* Exercise directions *
Repeat only the stretch of lines below that runs from the line with "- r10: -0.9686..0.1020" through the line with "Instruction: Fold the", unaltered.

* Material to process *
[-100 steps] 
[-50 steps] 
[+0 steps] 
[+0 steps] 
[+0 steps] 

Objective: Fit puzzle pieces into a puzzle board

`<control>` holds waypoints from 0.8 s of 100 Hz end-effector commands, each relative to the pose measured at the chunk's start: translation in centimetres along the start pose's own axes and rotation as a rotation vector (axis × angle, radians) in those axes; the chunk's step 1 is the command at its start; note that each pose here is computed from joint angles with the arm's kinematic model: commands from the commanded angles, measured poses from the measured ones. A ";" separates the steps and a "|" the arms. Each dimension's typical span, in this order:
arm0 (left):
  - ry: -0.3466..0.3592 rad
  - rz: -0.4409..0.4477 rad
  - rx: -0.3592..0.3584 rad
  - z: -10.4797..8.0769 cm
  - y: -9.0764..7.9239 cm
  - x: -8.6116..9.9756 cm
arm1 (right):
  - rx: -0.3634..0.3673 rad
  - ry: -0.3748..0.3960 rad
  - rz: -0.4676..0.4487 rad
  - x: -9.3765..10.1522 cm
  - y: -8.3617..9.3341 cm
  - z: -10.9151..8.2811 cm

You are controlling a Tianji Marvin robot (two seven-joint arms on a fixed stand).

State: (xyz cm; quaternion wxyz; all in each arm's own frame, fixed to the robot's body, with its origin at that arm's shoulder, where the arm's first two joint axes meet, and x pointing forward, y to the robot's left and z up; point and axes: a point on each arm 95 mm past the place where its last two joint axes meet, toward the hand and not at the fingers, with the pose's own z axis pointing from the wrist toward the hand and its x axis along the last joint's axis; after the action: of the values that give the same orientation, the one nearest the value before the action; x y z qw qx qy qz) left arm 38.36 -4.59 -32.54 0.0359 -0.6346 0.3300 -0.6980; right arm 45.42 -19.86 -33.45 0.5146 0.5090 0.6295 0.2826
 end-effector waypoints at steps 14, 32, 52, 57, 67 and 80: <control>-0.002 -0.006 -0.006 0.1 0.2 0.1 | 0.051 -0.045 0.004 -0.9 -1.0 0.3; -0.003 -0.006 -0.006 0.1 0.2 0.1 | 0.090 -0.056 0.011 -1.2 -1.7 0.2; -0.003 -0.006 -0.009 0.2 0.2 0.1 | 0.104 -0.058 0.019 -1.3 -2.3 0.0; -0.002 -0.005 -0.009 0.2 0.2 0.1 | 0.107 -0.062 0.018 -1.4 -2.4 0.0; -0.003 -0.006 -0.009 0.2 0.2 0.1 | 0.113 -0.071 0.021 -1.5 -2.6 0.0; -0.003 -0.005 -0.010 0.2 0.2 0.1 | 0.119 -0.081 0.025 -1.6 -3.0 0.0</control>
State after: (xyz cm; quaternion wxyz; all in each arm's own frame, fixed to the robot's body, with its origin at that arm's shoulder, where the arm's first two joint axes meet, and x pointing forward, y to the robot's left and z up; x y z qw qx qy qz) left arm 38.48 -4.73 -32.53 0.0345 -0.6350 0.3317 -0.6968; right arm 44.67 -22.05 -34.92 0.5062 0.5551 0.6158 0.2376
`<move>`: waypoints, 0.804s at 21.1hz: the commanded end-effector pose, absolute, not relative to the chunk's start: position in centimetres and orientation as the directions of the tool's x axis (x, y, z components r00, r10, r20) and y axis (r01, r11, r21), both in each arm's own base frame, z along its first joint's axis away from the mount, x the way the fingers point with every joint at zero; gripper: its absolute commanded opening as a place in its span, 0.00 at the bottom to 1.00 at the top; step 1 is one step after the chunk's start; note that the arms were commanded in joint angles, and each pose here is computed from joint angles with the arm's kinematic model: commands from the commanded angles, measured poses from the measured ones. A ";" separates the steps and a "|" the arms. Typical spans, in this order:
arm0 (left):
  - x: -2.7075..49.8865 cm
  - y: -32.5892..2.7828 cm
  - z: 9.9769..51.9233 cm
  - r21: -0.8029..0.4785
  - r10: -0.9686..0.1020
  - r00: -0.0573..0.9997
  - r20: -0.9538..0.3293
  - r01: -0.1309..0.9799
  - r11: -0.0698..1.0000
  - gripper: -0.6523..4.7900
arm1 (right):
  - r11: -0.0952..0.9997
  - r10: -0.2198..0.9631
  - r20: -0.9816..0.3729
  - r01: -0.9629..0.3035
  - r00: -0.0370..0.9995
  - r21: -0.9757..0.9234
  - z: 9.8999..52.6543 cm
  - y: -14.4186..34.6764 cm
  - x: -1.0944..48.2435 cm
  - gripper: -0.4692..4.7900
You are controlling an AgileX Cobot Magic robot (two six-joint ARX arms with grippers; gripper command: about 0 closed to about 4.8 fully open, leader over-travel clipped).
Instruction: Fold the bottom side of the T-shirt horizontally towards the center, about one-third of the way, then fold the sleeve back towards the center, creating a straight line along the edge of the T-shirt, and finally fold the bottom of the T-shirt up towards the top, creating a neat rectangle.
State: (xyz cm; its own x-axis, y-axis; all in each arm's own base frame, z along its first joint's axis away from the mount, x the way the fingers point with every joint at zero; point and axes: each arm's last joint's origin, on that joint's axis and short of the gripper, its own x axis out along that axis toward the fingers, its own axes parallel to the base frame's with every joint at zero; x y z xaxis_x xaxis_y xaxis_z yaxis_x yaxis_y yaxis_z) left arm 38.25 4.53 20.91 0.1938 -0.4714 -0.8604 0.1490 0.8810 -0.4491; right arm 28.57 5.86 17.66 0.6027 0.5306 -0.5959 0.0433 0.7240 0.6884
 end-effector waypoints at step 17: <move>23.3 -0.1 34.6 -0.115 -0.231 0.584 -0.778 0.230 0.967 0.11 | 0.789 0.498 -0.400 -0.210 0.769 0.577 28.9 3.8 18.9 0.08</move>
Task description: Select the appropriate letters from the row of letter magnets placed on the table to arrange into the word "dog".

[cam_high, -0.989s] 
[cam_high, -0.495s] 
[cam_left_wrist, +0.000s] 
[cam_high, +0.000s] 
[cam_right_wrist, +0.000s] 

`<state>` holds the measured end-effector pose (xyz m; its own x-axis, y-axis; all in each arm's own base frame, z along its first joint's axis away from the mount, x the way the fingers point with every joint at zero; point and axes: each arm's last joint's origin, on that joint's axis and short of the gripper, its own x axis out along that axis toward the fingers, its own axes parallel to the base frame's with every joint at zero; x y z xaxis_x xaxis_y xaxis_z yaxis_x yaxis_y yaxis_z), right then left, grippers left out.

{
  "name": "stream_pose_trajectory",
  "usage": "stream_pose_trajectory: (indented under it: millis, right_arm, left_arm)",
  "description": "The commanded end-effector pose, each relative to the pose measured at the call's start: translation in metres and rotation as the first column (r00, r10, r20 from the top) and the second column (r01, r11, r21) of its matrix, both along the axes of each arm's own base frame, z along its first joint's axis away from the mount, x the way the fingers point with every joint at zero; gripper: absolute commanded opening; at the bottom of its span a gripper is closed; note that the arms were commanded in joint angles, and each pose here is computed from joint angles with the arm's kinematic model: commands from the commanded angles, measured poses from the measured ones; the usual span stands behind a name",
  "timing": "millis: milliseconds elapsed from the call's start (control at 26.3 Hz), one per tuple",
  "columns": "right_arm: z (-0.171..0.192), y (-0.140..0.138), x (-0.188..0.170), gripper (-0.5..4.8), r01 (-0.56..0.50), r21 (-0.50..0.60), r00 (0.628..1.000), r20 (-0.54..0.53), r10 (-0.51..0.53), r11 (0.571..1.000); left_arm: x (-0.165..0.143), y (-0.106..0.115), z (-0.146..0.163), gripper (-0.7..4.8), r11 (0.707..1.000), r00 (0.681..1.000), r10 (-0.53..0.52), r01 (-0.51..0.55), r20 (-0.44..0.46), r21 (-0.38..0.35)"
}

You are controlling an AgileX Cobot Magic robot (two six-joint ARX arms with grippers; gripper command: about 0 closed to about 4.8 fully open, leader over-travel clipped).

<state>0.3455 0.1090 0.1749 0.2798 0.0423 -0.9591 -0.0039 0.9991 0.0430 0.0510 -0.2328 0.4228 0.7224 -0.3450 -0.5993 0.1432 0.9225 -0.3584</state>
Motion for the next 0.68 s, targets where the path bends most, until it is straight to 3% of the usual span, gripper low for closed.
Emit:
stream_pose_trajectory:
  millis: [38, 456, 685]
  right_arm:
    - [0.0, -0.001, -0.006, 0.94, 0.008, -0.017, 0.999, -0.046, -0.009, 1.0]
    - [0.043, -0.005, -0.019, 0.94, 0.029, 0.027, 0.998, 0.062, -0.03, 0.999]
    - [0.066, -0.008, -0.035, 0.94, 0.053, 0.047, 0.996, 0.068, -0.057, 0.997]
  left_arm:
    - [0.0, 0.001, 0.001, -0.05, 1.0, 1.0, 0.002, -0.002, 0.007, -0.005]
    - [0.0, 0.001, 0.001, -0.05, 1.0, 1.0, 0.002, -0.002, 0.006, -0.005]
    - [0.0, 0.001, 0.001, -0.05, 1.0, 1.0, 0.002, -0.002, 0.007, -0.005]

* Your solution *
  - r10: -0.9686..0.1020
  - r00: -0.0573..0.9997
  - r20: -0.9538..0.3293
  - r01: -0.1309..0.9799
  - r11: -0.0698..1.0000
  - gripper: -0.6523..4.7900
arm1 (right):
  - r11: -0.0952..0.9997
  - r10: -0.2198..0.9631
  - r20: -0.9816..0.3729
  - r01: -0.9629..0.3035
  - r00: -0.0370..0.9995
  - r21: -0.9757..0.9234
  - z: 9.8999..52.6543 cm
  - y: -14.4186..34.6764 cm
  - x: -1.0944..48.2435 cm
  - gripper: -0.4692..4.7900
You are controlling an AgileX Cobot Magic robot (two six-joint ARX arms with grippers; gripper command: about 0 closed to about 4.8 fully open, leader over-travel clipped).
Instruction: Fold the bottom side of the T-shirt horizontally towards the center, about one-third of the way, then fold the sleeve back towards the center, creating a straight line along the edge of the T-shirt, and finally fold the bottom of the T-shirt up towards the top, creating a neat rectangle.

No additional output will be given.